▶ **HOW TO COMPLETE THIS TASK**
Pictures are to be dropped. Everything else in the listing gets copied exactly.

(Beginning of INPUT FOR THIS TASK)

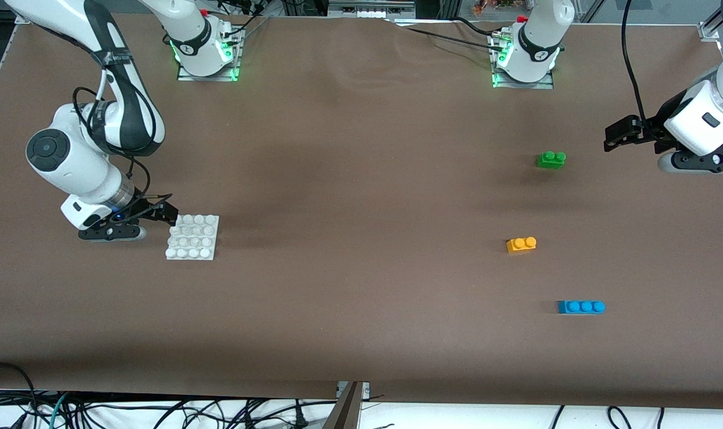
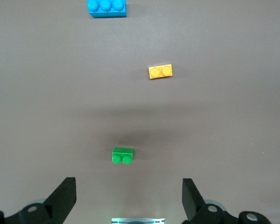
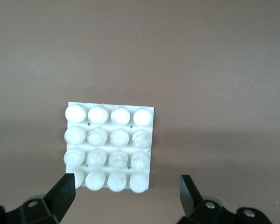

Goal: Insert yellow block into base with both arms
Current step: 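Reach the right gripper down to the white base plate, then grasp the edge of the white plate with the right gripper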

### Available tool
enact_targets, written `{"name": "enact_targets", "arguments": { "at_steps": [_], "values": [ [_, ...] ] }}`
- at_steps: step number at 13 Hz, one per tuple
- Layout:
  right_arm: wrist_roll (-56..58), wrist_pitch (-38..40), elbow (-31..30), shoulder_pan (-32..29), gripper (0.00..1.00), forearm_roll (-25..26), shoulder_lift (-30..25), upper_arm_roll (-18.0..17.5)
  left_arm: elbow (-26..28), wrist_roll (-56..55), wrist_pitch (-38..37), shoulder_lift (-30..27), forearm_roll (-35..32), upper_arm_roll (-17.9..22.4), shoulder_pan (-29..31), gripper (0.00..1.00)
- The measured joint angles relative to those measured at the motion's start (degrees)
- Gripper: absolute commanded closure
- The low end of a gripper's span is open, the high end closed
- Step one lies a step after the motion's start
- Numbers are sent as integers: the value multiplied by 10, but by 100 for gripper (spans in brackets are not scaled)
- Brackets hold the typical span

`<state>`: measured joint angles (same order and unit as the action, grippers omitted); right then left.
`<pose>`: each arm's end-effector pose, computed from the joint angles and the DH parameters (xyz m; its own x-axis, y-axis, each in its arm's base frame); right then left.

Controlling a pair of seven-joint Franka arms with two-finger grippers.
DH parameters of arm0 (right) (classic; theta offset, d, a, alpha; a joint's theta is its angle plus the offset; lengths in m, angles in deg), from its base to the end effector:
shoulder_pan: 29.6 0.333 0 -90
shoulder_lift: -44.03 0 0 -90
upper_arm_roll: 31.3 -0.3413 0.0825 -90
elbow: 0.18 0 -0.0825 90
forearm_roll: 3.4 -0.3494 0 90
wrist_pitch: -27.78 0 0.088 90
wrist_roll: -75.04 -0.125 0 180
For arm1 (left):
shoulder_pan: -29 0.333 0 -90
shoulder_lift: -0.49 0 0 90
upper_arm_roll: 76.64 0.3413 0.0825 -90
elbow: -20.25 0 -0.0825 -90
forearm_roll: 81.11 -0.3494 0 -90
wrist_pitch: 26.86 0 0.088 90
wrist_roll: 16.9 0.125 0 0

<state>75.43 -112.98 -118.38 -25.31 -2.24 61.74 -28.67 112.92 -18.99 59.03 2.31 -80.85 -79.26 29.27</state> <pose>0.5828 0.0178 0.3225 0.9949 0.0547 0.0843 0.0524 -0.9982 0.0286 0.5160 -0.0214 0.5897 0.9887 -0.0046 -0.1496 -0.0046 -1.0000 0.0005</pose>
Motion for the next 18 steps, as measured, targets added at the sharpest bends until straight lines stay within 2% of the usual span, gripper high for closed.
{"name": "enact_targets", "arguments": {
  "at_steps": [8, 18],
  "values": [
    [0, -124, -2, -11, 1, -1, 99, 1, 0, 0, -5, 0, 0, 0, 0, 0],
    [-2, -162, -2, -12, 5, -5, 127, -1, 0, 0, -5, 0, 0, 1, 0, 0]
  ]
}}
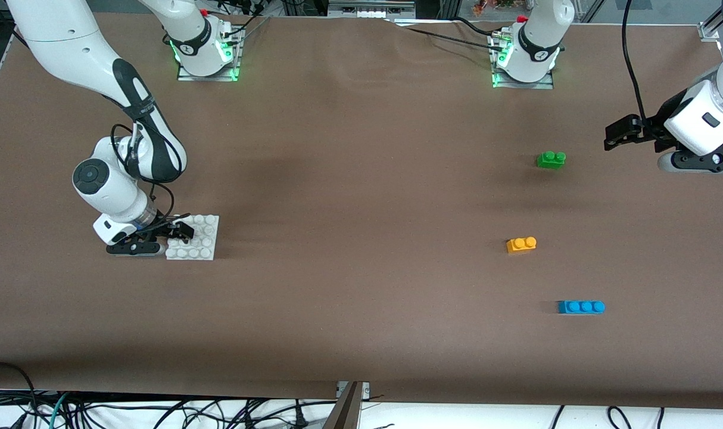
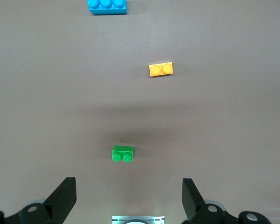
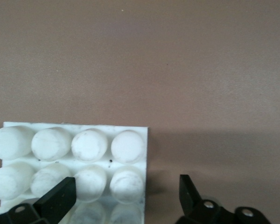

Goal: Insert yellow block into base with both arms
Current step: 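Grasp the edge of the white plate with the right gripper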

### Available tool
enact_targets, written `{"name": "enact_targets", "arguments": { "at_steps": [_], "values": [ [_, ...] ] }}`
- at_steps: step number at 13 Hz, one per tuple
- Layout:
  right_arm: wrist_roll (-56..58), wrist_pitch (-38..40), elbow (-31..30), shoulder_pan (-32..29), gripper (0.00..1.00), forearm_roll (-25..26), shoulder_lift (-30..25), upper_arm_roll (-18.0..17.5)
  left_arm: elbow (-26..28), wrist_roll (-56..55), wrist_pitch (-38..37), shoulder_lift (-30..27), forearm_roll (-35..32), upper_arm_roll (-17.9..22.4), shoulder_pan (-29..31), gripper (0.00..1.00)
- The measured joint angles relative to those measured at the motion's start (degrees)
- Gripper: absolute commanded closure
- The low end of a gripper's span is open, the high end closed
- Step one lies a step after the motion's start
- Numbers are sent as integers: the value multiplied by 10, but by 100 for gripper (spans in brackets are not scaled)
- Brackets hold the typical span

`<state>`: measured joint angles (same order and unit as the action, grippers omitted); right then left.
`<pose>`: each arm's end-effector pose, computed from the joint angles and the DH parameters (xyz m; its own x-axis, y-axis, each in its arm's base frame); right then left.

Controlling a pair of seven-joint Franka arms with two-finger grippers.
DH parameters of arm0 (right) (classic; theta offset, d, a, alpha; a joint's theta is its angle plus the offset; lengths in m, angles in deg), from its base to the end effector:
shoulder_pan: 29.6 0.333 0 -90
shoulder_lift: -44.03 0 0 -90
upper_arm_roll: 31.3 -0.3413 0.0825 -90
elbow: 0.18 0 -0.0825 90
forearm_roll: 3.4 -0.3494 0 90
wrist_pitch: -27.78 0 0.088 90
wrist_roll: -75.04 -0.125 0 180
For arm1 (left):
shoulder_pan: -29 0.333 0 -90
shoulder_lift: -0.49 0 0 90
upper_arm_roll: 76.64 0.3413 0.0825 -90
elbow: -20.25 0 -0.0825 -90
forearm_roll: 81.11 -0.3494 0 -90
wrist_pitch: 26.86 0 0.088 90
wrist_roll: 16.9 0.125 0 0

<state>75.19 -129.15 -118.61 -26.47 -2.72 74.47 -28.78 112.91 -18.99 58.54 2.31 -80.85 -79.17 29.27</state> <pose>0.6000 0.0078 0.2179 0.9896 0.0332 0.1402 0.0294 -0.9992 0.0288 0.5148 -0.0205 0.5892 0.9875 -0.0030 -0.1579 -0.0030 -1.0000 0.0002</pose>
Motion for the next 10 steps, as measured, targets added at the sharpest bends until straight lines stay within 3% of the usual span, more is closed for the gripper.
{"name": "enact_targets", "arguments": {
  "at_steps": [10],
  "values": [
    [-2, -4, 5, 0, 9, -25, 12, -4, 0, 0, 0, 0, 0, 0, 0, 0]
  ]
}}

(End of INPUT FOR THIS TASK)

▶ **RESPONSE TO THIS TASK**
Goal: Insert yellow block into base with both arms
Current step: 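Reach the right gripper down to the white base plate, then grasp the edge of the white plate with the right gripper
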
### Available tool
enact_targets, written `{"name": "enact_targets", "arguments": { "at_steps": [_], "values": [ [_, ...] ] }}`
- at_steps: step number at 13 Hz, one per tuple
- Layout:
  right_arm: wrist_roll (-56..58), wrist_pitch (-38..40), elbow (-31..30), shoulder_pan (-32..29), gripper (0.00..1.00), forearm_roll (-25..26), shoulder_lift (-30..25), upper_arm_roll (-18.0..17.5)
  left_arm: elbow (-26..28), wrist_roll (-56..55), wrist_pitch (-38..37), shoulder_lift (-30..27), forearm_roll (-35..32), upper_arm_roll (-17.9..22.4), shoulder_pan (-29..31), gripper (0.00..1.00)
- The measured joint angles relative to those measured at the motion's start (degrees)
- Gripper: absolute commanded closure
- The low end of a gripper's span is open, the high end closed
- Step one lies a step after the motion's start
- Numbers are sent as integers: the value multiplied by 10, but by 100 for gripper (spans in brackets are not scaled)
- Brackets hold the typical span

`<state>`: measured joint angles (same order and unit as the action, grippers omitted); right then left.
`<pose>`: each arm's end-effector pose, computed from the joint angles and the DH parameters (xyz m; its own x-axis, y-axis, each in its arm's base frame); right then left.

Controlling a pair of seven-joint Franka arms with two-finger grippers.
DH parameters of arm0 (right) (classic; theta offset, d, a, alpha; a joint's theta is its angle plus the offset; lengths in m, angles in deg), from its base to the end effector:
shoulder_pan: 29.6 0.333 0 -90
shoulder_lift: -44.03 0 0 -90
upper_arm_roll: 31.3 -0.3413 0.0825 -90
elbow: 0.18 0 -0.0825 90
forearm_roll: 3.4 -0.3494 0 90
wrist_pitch: -27.78 0 0.088 90
wrist_roll: -75.04 -0.125 0 180
For arm1 (left):
shoulder_pan: -29 0.333 0 -90
shoulder_lift: -0.49 0 0 90
upper_arm_roll: 76.64 0.3413 0.0825 -90
elbow: -20.25 0 -0.0825 -90
forearm_roll: 81.11 -0.3494 0 -90
wrist_pitch: 26.86 0 0.088 90
wrist_roll: 16.9 0.125 0 0

<state>75.43 -112.98 -118.38 -25.31 -2.24 61.74 -28.67 112.92 -18.99 59.03 2.31 -80.85 -79.26 29.27</state> <pose>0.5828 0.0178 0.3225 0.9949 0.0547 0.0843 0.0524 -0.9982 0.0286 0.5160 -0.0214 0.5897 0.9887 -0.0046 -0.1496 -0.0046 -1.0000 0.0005</pose>
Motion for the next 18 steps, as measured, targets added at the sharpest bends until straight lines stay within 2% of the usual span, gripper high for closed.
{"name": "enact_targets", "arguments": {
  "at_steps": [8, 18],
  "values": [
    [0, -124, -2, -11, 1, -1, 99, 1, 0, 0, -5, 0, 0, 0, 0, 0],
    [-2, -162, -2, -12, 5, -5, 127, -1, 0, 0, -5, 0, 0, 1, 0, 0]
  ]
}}

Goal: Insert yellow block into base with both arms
Current step: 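Grasp the edge of the white plate with the right gripper
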
### Available tool
enact_targets, written `{"name": "enact_targets", "arguments": { "at_steps": [_], "values": [ [_, ...] ] }}`
- at_steps: step number at 13 Hz, one per tuple
- Layout:
  right_arm: wrist_roll (-56..58), wrist_pitch (-38..40), elbow (-31..30), shoulder_pan (-32..29), gripper (0.00..1.00), forearm_roll (-25..26), shoulder_lift (-30..25), upper_arm_roll (-18.0..17.5)
  left_arm: elbow (-26..28), wrist_roll (-56..55), wrist_pitch (-38..37), shoulder_lift (-30..27), forearm_roll (-35..32), upper_arm_roll (-17.9..22.4), shoulder_pan (-29..31), gripper (0.00..1.00)
- The measured joint angles relative to those measured at the motion's start (degrees)
- Gripper: absolute commanded closure
- The low end of a gripper's span is open, the high end closed
- Step one lies a step after the motion's start
- Numbers are sent as integers: the value multiplied by 10, but by 100 for gripper (spans in brackets are not scaled)
- Brackets hold the typical span

`<state>`: measured joint angles (same order and unit as the action, grippers omitted); right then left.
`<pose>`: each arm's end-effector pose, computed from the joint angles and the DH parameters (xyz m; its own x-axis, y-axis, each in its arm's base frame); right then left.

Controlling a pair of seven-joint Franka arms with two-finger grippers.
DH parameters of arm0 (right) (classic; theta offset, d, a, alpha; a joint's theta is its angle plus the offset; lengths in m, angles in deg), from its base to the end effector:
shoulder_pan: 29.6 0.333 0 -90
shoulder_lift: -44.03 0 0 -90
upper_arm_roll: 31.3 -0.3413 0.0825 -90
elbow: 0.18 0 -0.0825 90
forearm_roll: 3.4 -0.3494 0 90
wrist_pitch: -27.78 0 0.088 90
wrist_roll: -75.04 -0.125 0 180
For arm1 (left):
shoulder_pan: -29 0.333 0 -90
shoulder_lift: -0.49 0 0 90
upper_arm_roll: 76.64 0.3413 0.0825 -90
elbow: -20.25 0 -0.0825 -90
forearm_roll: 81.11 -0.3494 0 -90
wrist_pitch: 26.86 0 0.088 90
wrist_roll: 16.9 0.125 0 0

<state>75.19 -129.15 -118.61 -26.47 -2.72 74.47 -28.78 112.91 -18.99 58.54 2.31 -80.85 -79.17 29.27</state> <pose>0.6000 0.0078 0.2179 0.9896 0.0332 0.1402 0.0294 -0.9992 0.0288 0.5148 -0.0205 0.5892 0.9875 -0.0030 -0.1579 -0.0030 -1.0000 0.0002</pose>
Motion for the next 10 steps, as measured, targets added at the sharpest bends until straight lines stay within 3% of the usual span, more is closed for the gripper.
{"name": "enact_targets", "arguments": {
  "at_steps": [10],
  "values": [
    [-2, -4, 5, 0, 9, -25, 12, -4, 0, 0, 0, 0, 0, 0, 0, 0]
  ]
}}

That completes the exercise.